DGZ and Lewis on probabilities in deterministic theories Barry Loewer Rutgers
“What we regard as the obvious choice of primitive ontology- the basic kinds of entities that are the building blocks of everything else (except, of course, the wave function)—should by now be clear: Particles, described by their positions in space, changing with time—some of which, owing to the dynamical laws governing their evolutions, perhaps combine to form the familiar objects of daily experience.” (1992 p10 )
Creation Myth God made the world by creating 1. space-time 2. the Bohmian dynamical laws (Schrödinger and the guidance equation) 3. the initial wave function 4. the initial particle positions Every physical thing is composed of particles and every contingent physical fact supervenes on the actual and counterfactual motions of particles.
Probabilities? But if this is all God does to create the world it is not clear that he has done enough or whether he has done the right thing to get quantum mechanics as it is used by physicists. Quantum mechanics is a probabilistic theory that makes claims about the probabilities of events; e.g. that the probability that a certain particle will hit a screen in a particular region is such an such, that a spin measurement will result in such and such an outcome, and so on. Probabilities are an integral part of the kinds of phenomena typically taken to be quantum mechanical, e.g. the uncertainty principles and the violations of Bell’s inequalities.. These don’t follow from the Bohmian dynamical laws alone.

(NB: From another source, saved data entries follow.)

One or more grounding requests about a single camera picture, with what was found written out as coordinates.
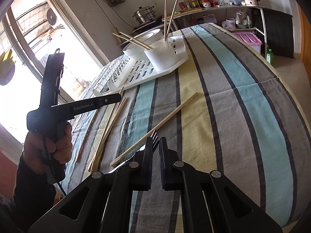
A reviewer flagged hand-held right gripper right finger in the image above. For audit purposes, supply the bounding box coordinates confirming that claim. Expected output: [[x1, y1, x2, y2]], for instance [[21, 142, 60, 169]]
[[159, 136, 283, 233]]

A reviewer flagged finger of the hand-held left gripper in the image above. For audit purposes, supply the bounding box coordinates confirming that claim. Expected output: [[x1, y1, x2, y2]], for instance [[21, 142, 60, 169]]
[[98, 94, 122, 108]]

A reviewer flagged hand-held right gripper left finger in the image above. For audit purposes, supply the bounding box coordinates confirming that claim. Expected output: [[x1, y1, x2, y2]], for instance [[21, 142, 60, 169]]
[[28, 136, 154, 233]]

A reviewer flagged bunch of wooden chopsticks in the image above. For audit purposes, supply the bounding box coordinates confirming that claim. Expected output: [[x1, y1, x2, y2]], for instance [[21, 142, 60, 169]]
[[75, 86, 128, 173]]

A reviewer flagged white cup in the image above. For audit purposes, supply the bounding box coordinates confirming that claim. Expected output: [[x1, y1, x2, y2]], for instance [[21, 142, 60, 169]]
[[144, 40, 178, 74]]

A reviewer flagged person's left forearm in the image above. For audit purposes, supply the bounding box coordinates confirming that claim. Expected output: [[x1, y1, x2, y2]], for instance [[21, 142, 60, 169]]
[[11, 152, 59, 226]]

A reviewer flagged person's left hand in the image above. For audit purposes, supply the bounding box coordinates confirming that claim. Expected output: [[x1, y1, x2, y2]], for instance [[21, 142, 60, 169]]
[[23, 122, 73, 171]]

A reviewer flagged sliding glass door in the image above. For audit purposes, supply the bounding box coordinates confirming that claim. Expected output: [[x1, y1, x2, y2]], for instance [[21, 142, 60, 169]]
[[0, 0, 110, 151]]

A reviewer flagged yellow black striped sign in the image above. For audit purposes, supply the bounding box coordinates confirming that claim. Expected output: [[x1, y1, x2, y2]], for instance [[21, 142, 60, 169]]
[[0, 49, 16, 86]]

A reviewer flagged striped tablecloth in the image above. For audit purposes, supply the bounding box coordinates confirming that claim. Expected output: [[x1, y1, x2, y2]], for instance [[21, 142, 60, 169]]
[[58, 22, 302, 233]]

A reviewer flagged white plastic dish rack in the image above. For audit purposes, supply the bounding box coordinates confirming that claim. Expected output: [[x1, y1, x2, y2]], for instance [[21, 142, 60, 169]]
[[92, 35, 189, 96]]

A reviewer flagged black cooktop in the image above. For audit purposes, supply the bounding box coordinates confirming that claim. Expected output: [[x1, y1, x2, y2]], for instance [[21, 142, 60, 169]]
[[131, 17, 163, 32]]

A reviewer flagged stainless steel steamer pot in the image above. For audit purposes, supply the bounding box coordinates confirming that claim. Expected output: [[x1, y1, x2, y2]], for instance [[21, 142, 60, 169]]
[[132, 5, 157, 25]]

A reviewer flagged outdoor air conditioner unit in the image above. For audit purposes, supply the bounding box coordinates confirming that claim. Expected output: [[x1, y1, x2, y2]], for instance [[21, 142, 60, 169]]
[[46, 7, 66, 30]]

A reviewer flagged wooden cutting board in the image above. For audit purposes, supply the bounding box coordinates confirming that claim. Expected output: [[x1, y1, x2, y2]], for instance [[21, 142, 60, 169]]
[[174, 7, 203, 14]]

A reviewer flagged metal kitchen shelf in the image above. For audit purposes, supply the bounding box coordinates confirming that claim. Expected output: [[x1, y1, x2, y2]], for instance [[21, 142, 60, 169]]
[[117, 3, 271, 51]]

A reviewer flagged pink lid storage box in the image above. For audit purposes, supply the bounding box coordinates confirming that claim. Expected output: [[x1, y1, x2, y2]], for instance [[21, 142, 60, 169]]
[[232, 31, 263, 53]]

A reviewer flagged green plastic bottle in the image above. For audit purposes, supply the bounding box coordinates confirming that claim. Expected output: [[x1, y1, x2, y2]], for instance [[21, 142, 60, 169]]
[[266, 48, 275, 65]]

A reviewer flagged white plastic bag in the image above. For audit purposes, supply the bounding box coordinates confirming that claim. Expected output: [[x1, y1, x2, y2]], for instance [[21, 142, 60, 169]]
[[235, 10, 251, 25]]

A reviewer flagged black board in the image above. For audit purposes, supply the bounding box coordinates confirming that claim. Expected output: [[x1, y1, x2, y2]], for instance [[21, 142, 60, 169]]
[[255, 8, 294, 58]]

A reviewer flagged wooden door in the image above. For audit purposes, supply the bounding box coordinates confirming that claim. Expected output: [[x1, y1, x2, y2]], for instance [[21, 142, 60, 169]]
[[293, 5, 311, 66]]

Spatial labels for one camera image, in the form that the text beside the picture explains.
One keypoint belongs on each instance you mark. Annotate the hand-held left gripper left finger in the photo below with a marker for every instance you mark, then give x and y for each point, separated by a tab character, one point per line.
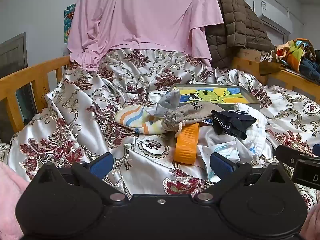
102	165

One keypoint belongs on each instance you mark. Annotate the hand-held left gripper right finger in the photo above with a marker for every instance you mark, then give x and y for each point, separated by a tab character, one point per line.
221	163

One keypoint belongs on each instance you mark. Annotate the orange sock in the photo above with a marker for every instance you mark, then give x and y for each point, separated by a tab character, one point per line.
186	147

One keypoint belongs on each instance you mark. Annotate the black printed sock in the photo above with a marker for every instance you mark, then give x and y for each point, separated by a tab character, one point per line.
232	123

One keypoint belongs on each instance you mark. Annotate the white quilted cloth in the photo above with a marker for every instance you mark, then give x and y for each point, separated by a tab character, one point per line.
256	135

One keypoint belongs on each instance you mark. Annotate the grey metal tray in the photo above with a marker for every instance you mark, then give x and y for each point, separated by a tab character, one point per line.
253	100

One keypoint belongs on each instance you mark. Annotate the grey cloth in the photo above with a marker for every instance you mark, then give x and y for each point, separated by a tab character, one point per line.
170	102

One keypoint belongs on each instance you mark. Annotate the white blue plastic packet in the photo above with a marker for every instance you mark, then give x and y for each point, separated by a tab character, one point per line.
220	152

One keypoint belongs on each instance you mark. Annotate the floral satin blanket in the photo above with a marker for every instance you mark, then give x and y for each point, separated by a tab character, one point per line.
87	130

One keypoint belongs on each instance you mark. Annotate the pink fleece clothing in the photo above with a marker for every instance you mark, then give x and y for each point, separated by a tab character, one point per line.
312	225
11	200

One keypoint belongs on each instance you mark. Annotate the striped colourful cloth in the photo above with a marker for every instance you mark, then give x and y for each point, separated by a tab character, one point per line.
212	95

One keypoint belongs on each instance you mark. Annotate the blue jeans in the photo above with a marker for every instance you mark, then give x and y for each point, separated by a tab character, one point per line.
311	70

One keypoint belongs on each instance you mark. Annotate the brown puffer jacket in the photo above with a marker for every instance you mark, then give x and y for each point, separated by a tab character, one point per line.
232	25

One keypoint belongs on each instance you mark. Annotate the grey door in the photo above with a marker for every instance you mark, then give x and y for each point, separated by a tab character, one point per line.
12	55

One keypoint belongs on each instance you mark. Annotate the pink sheet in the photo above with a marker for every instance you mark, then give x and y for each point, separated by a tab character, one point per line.
140	17

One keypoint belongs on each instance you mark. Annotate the white air conditioner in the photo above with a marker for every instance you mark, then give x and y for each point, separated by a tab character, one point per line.
272	15

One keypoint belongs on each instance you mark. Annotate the wooden bed rail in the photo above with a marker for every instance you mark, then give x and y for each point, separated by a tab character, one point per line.
287	80
32	77

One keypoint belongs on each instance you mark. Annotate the wall poster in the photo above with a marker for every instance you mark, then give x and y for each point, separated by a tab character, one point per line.
69	22

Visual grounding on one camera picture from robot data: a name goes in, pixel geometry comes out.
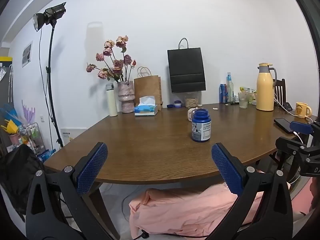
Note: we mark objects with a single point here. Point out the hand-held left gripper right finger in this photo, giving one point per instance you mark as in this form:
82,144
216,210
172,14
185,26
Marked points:
226,170

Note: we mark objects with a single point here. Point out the yellow mug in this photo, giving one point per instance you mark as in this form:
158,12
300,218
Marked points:
301,110

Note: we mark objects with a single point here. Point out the brown paper bag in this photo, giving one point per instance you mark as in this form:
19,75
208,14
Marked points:
148,87

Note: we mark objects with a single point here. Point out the black light stand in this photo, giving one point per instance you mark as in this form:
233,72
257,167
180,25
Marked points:
51,80

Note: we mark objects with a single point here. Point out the blue supplement jar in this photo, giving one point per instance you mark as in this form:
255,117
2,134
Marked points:
201,126

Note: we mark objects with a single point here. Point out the blue drink can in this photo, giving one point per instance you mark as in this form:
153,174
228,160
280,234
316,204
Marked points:
222,93

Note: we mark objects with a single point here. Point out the clear drinking glass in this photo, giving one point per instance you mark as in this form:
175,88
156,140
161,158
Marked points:
243,101

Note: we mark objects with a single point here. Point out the blue tissue box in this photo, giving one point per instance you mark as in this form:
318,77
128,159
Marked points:
146,110

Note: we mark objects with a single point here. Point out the yellow thermos jug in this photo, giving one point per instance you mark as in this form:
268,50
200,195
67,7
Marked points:
265,90

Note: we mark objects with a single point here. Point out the yellow plastic dustpan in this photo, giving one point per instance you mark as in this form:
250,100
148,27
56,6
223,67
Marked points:
11,127

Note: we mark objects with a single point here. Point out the dried pink roses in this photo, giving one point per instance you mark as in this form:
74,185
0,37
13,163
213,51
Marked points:
117,63

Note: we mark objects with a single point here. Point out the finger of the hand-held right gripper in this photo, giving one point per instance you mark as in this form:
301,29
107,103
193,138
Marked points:
290,145
301,127

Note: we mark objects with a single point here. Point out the clear container of oats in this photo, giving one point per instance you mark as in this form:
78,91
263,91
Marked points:
191,101

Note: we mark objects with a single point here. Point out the white cup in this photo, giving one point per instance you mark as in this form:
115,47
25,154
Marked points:
190,114

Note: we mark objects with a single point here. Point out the black smartphone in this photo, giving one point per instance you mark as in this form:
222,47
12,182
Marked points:
283,125

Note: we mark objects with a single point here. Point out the purple coral-shaped decoration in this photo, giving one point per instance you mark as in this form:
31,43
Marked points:
28,111

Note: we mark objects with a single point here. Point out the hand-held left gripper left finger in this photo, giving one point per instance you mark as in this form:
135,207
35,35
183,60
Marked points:
92,167

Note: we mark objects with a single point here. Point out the snack packet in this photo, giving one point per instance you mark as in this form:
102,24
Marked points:
251,92

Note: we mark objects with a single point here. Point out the black power bank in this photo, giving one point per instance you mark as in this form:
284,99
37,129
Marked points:
287,106

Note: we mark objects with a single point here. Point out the dark wooden chair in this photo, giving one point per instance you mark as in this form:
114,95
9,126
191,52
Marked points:
280,87

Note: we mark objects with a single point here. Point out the wall poster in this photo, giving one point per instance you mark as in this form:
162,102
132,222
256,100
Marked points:
27,54

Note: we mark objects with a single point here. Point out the white wall outlet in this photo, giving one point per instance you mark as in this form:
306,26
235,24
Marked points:
42,118

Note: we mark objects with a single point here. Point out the clear glass bottle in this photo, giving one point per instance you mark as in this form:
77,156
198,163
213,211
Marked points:
230,88

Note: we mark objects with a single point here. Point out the white thermos bottle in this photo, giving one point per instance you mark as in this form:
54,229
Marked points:
111,101

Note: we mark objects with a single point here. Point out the black studio light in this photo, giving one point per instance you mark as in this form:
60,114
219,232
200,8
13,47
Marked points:
50,13

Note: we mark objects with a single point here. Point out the pink cloth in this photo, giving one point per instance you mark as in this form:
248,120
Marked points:
180,210

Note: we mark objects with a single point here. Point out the black paper bag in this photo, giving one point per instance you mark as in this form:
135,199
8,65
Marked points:
186,70

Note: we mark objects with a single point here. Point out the small blue lid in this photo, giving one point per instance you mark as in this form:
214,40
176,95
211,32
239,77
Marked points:
170,106

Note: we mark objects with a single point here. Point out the pink stone vase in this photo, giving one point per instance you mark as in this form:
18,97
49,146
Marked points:
126,96

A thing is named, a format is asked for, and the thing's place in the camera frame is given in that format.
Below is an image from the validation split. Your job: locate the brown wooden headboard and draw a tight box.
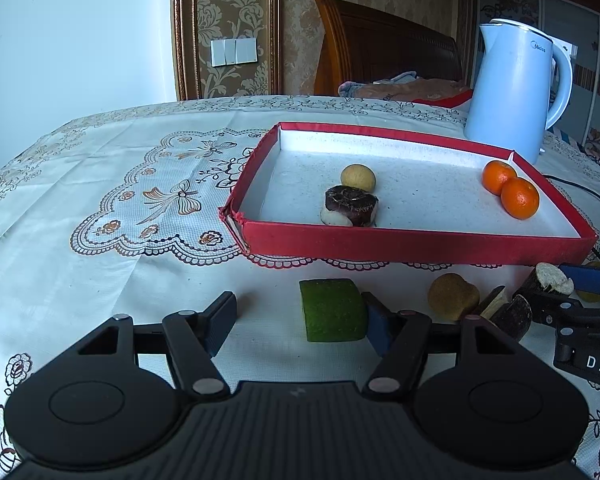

Bohmian probabilities Where do the probabilities in Bohmian mechanics come from? And what do they mean? In orthodox qm probabilities come in via the collapse postulate which- if understood realistically- is an indeterministic law that governs the evolution of the quantum state when measurements- whatever they are- are made. In GRW they also come in via an indeterministic law although without measurement figuring in the law. But in Bohmain mechanics the dynamical laws- Shroedinger’s and the guidance equation- are deterministic. In a deterministic theory it seems that there is only one place for probabilities to enter. – as a distribution over the initial conditions of the universe.
Initial condition probabilities? But what is the meaning of a probability distribution over the possible initial positions compatible with the initial wave function? There seem to be two answers: 1 it is a subjective probability - perhaps one meeting certain rationality constraints- that represents ignorance of the initial positions of particles. 2. it is an objective probability distribution over the initial positions of particles corresponding to some fact about the world..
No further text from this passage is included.